§ Task instructions
Search the listing below for the word "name" and copy each line that holds it.

§ Given data

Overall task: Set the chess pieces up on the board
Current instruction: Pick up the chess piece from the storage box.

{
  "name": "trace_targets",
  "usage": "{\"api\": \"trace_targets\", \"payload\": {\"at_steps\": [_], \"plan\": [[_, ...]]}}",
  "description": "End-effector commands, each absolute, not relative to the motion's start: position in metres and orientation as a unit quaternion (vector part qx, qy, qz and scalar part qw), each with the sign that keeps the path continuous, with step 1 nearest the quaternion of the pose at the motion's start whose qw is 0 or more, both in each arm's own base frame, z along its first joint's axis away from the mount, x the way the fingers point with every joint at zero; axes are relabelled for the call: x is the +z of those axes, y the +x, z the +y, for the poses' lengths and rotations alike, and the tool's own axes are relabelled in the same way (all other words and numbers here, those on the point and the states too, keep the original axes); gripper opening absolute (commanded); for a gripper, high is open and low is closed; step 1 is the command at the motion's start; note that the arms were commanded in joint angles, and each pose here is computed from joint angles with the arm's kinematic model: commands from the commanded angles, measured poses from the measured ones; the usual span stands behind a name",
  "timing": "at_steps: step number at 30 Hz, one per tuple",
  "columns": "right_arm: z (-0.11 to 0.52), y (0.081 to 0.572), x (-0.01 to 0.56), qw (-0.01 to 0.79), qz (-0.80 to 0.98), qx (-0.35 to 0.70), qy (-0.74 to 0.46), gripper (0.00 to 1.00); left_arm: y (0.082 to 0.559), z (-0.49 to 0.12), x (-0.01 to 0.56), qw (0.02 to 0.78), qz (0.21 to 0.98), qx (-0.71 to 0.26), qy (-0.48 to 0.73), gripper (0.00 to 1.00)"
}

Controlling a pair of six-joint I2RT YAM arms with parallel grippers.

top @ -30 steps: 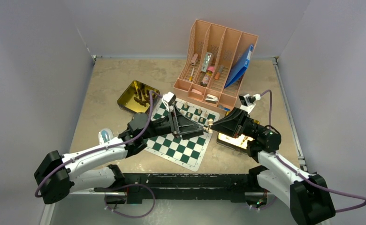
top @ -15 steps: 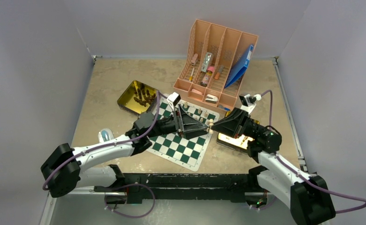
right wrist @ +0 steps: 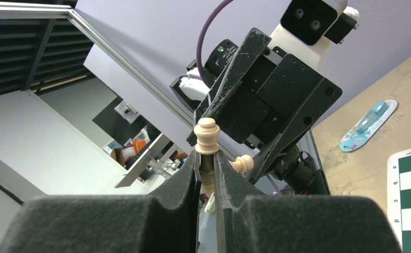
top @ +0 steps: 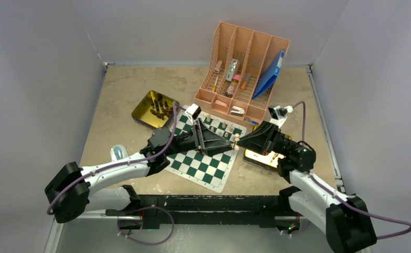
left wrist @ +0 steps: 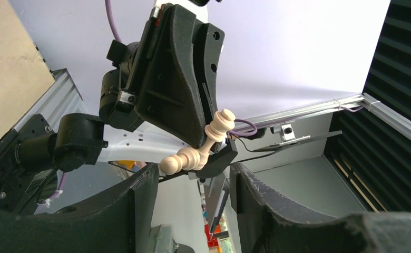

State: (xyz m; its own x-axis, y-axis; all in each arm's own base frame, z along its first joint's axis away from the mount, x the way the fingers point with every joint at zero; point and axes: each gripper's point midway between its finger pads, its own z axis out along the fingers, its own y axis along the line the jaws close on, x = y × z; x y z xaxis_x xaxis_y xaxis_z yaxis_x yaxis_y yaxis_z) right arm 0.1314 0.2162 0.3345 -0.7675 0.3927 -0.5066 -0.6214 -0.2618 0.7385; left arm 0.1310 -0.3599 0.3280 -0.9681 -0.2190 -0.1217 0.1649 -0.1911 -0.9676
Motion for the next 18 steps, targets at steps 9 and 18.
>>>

§ Answer box
  "name": "trace_targets",
  "description": "End-effector commands, each absolute, not relative to the motion's start: position in metres and orientation as a unit quaternion (vector part qx, qy, qz and scalar part qw), each with the sign that keeps the path continuous, with step 1 nearest the quaternion of the pose at the motion's start whose qw is 0 or more, both in each arm's own base frame, z along its first joint's axis away from the mount, x the way the fingers point with every joint at zero; axes are relabelled for the call: x is the +z of those axes, y the +x, z the +y, for the poses' lengths and rotations alike, and the tool's own axes are relabelled in the same way (all other words and numbers here, those on the point and the states too, keep the original axes); gripper opening absolute (commanded); for a gripper, high is open and low is closed; step 1 is the command at the motion's start; note that the arms were commanded in joint angles, and each pose here is computed from joint angles with the arm's kinematic model: commands from the commanded angles, measured poses from the measured ones; the usual span stands behind a name",

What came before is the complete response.